Still, the senator can’t outrun his party’s reputation or his staunchly conservative voting record.
“I think that Scott does actually care about things such as criminal justice, but he’s pragmatic. And that can cause people to question his motives,” Johnson said. “The other challenge is that his solutions are conservative, so they aren’t going to have a ton of traction among folks on the left — Black or white.”
‘The Democratic Party is the party for Black voters’
Scott’s presidential run shines a spotlight on Black voters’ enduring allegiance to the Democratic Party: More than 80% of Black registered voters identify with or lean toward the GOP’s chief political rival, according to Pew.

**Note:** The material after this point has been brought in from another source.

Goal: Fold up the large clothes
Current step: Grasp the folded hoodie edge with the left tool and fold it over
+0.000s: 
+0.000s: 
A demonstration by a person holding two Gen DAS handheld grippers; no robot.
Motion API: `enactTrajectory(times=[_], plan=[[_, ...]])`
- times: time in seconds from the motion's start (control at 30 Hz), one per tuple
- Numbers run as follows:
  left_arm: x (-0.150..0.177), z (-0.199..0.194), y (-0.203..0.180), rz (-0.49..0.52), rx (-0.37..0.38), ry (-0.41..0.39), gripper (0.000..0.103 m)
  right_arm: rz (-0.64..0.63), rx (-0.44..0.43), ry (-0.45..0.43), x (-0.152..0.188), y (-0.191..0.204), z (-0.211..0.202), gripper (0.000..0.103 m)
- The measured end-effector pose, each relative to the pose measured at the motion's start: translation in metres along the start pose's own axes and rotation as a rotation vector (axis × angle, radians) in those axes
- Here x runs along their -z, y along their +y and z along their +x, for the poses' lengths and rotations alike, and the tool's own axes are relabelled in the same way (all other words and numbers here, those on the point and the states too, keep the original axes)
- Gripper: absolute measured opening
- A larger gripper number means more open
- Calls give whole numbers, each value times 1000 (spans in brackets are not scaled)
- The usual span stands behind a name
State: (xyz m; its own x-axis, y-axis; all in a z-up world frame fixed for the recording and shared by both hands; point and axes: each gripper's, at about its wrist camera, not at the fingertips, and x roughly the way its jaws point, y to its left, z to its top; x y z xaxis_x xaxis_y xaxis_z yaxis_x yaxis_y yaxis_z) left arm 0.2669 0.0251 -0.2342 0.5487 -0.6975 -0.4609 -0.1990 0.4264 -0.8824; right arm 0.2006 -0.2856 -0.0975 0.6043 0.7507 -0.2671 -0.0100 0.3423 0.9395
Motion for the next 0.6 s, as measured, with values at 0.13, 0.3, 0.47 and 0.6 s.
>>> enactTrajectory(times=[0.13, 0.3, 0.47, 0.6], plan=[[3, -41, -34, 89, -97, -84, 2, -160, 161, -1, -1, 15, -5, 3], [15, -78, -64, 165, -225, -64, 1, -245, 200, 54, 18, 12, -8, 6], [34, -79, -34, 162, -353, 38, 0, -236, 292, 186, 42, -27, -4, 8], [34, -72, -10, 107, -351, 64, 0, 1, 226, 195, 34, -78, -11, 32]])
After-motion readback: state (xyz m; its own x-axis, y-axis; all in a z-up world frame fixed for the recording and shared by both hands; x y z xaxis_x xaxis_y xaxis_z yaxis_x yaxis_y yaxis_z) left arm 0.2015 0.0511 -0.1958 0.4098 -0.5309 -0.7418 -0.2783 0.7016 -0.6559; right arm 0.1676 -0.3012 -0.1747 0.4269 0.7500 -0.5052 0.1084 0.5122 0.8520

Black voters are no monolith, of course. They’re more ideologically diverse than they get credit for, spanning the spectrum from liberal to conservative on a variety of issues: race, social welfare, government intervention, and on and on.
Yet as an empirical and a racial minority, said Chryl Laird, an associate professor of government and politics at the University of Maryland College Park, Black voters must be strategic about where they direct their power in a majority-based political system that wasn’t necessarily designed for them to have much influence.
She explained that what we’ve seen at various points in history, going back to the period of enslavement, are Black efforts to leverage the power of the group and sanction individuals who threaten it, with the belief that the collective interest is vital.
Since the 1960s, when the GOP began to double down on its anti-civil rights positions, “there’s been a very clear norm within the group that the Democratic Party is the party for Black voters,” Laird noted. “That if we’re going to put our collective support behind one party, we ought to put it there, because the Democratic Party will be the most effective at improving the status of the group.”
Laird, who’s the co-author of the 2020 book Steadfast Democrats: How Social Forces Shape Black Political Behavior, said that there may have been a time when Scott’s bid for the White House would’ve received greater fanfare among Black voters for the representation the senator provides. But Black political empowerment has been happening within the Democratic Party since around the middle of the 20th century.
Some, specifically those on the right, might view Black voters’ loyalty to the Democratic Party as a kind of groupthink. This characterization, however, couldn’t be further from the truth, argued Shaw, the USC professor.
Black voters are keenly aware that the political system is constraining, he said, and “they’re making decisions that are logical — given only two major choices.”